Der BFH hatte über einen nicht selten vorkommenden Fall zu entscheiden: Im Urteilsfall erzielte der Stpfl. u.a. Einkünfte aus nichtselbständiger Arbeit als angestellter Rechtsanwalt. Von seinen beim Versorgungswerk der Rechtsanwälte in Baden-Württemberg erworbenen Rentenanwartschaften übertrug das Familiengericht im Rahmen der Scheidung von seiner Ehefrau im Streitjahr 2014 im Wege der internen Teilung zu Gunsten der Ehefrau ein Anrecht nach Maßgabe der Satzung des Versorgungswerks.
Der Stpfl. nahm die ihm gemäß der Satzung des Versorgungswerks eingeräumte Möglichkeit wahr, seine durch den Versorgungsausgleich gekürzte Rentenanwartschaft durch eine ebenfalls in 2014 geleistete zusätzliche Zahlung i.H.v. 75 725,54 € um die Hälfte wieder aufzufüllen. Diesen Betrag machte er in seiner Einkommensteuererklärung für das Streitjahr als Werbungskosten bei den Einkünften aus nichtselbständiger Arbeit geltend, während das Finanzamt ihn als Beitrag zur Altersvorsorge (Sonderausgaben) wertete. Da der gesetzliche Höchstbetrag bereits in erheblichem Umfang durch laufende Altersvorsorgeaufwendungen in Anspruch genommen wurde, berücksichtigte das Finanzamt den Auffüllungsbetrag lediglich im Umfang von 5 074 € bei den Sonderausgaben. Hiergegen wandte sich der Stpfl. und machte insbesondere geltend, dass dem Beitragsbegriff bei den Sonderausgaben nur Leistungen zur Erlangung des Versicherungsschutzes unterfielen. Hierzu zähle die Wiederauffüllungszahlung nicht. Mit ihr werde lediglich die Kürzung einer bereits erlangten Anwartschaft vermieden.
Der BFH bestätigte nun mit Entscheidung vom 19.8.2021 (Az. X R 4/19) die Auffassung des Finanzamts.

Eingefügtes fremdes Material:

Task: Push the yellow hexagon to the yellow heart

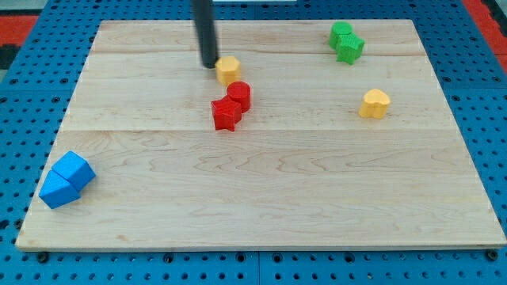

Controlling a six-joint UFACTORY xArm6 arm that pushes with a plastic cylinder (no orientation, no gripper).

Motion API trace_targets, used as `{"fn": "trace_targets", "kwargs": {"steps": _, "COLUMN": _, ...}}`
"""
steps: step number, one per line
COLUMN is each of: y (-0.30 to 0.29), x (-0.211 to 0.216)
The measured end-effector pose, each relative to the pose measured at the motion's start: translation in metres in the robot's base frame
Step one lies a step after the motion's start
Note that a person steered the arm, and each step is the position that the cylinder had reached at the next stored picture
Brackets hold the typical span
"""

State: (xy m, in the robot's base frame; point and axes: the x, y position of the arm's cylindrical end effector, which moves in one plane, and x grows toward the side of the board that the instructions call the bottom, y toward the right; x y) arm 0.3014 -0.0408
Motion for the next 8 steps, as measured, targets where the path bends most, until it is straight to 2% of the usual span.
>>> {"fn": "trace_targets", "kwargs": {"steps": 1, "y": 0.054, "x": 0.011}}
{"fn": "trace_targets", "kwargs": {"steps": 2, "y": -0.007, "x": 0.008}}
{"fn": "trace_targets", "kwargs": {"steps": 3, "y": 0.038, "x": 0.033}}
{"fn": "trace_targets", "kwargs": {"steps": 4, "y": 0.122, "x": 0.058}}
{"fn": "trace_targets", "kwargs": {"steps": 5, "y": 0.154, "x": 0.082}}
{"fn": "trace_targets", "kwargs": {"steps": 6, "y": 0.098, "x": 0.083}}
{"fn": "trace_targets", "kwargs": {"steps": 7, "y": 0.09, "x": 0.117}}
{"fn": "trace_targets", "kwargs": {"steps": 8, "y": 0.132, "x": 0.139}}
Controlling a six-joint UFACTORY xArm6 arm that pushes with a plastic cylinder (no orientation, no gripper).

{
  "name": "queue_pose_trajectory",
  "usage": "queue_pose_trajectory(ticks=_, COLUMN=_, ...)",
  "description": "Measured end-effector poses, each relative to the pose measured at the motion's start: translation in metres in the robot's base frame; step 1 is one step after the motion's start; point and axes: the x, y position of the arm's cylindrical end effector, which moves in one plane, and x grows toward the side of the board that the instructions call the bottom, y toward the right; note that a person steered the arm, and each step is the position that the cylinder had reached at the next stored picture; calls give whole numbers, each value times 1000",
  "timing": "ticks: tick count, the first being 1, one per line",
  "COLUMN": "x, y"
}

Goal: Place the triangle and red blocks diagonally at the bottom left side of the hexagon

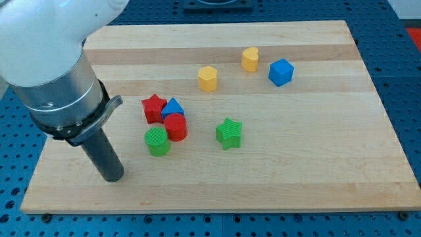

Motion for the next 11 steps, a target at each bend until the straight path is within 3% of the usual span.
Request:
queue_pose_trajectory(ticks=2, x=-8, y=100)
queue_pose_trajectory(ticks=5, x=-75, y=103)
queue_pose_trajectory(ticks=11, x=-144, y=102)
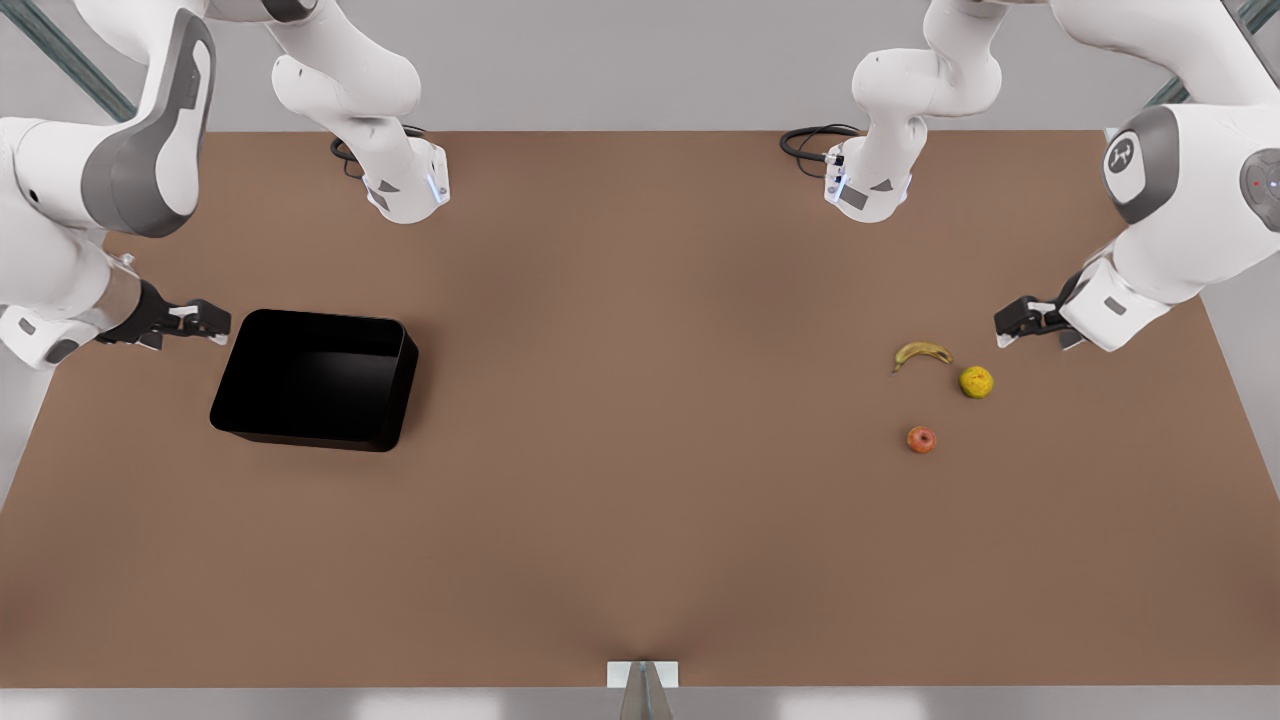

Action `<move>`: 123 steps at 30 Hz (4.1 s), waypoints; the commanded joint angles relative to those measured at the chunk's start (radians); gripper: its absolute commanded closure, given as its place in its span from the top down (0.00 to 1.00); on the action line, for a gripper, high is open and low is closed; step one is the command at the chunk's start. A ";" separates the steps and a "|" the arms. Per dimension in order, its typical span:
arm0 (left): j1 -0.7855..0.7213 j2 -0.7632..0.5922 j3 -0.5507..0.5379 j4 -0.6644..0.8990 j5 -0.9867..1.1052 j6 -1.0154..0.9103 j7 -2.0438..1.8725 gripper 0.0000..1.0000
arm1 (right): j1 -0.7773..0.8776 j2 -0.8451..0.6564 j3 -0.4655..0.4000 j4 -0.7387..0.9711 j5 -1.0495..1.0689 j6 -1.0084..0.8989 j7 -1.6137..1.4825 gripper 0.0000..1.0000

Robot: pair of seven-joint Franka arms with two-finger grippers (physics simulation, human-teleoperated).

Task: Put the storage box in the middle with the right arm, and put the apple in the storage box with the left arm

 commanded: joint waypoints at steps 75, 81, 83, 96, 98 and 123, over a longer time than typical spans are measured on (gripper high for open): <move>0.213 0.858 0.200 -0.106 -1.168 -0.023 -0.531 1.00 | 0.198 0.420 0.267 -0.130 0.097 0.556 0.372 0.21; 0.213 0.862 0.198 -0.107 -1.193 -0.025 -0.537 0.80 | 0.315 0.538 0.328 -0.038 0.137 0.670 0.532 0.21; 0.213 0.862 0.198 -0.107 -1.197 -0.023 -0.538 0.70 | 0.329 0.551 0.347 -0.040 0.143 0.694 0.532 0.21; 0.213 0.836 0.199 -0.044 -1.211 -0.021 -0.699 0.21 | 0.341 0.561 0.347 -0.040 0.143 0.760 0.515 1.00; 0.212 0.802 0.199 -0.023 -1.205 -0.041 -0.749 0.21 | 0.218 0.486 0.345 -0.040 0.140 0.719 0.516 1.00; -0.258 0.399 -0.136 -0.150 -0.860 0.419 -1.239 1.00 | -0.033 -0.006 0.100 -0.048 -0.087 -0.189 0.182 1.00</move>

Es handele sich zwar bei den Zahlungen ihrer Rechtsnatur nach um vorweggenommene Werbungskosten, diese fallen aber unter die Regelung zum Abzug von Beiträgen zur Altersvorsorge als Sonderausgaben, welche insoweit vorrangig ist. Daher greift auch die betragsmäßig beschränkte steuerliche Abzugsfähigkeit. Dies betrifft alle Leistungen auf eine Altersvorsorge zur Erlangung des Versicherungsschutzes bzw. alle auf Grund von Gesetz oder Vertrag vom Stpfl. erbrachten Geldleistungen zu den begünstigten Versicherungen und dabei sowohl laufende Beiträge als auch Einmalbeiträge.
Handlungsempfehlung:
Im Ergebnis können damit Beiträge, die der Ausgleichsverpflichtete in die gesetzliche Rentenversicherung einzahlt, um eine Minderung seiner eigenen Rentenansprüche durch das Rentensplitting zu vermeiden, lediglich im Rahmen der gesetzlichen Höchstbeträge als Sonderausgaben abgezogen werden, was im Regelfall nur eine begrenzte Berücksichtigung erlaubt. Ggf. kann eine Verteilung der Zahlungen auf mehrere Jahre vorgenommen werden.
Hinweis:
Die lediglich begrenzte steuerliche Abzugsfähigkeit kann zu einer grundsätzlich unzulässigen doppelten Besteuerung von Altersvorsorgeaufwendungen und Altersbezügen führen. Diese kann nach der Rechtsprechung aber nicht bereits in der Beitrags- bzw. Ansparphase gerügt werden, sondern erst in den Veranlagungszeiträumen, in denen die Altersbezüge der Besteuerung unterworfen werden. Insofern müssen die geleisteten Beiträge und die steuerliche Berücksichtigung sorgfältig dokumentiert werden, um später in der Rentenphase ggf. eine unzulässige Doppelbesteuerung geltend zu machen.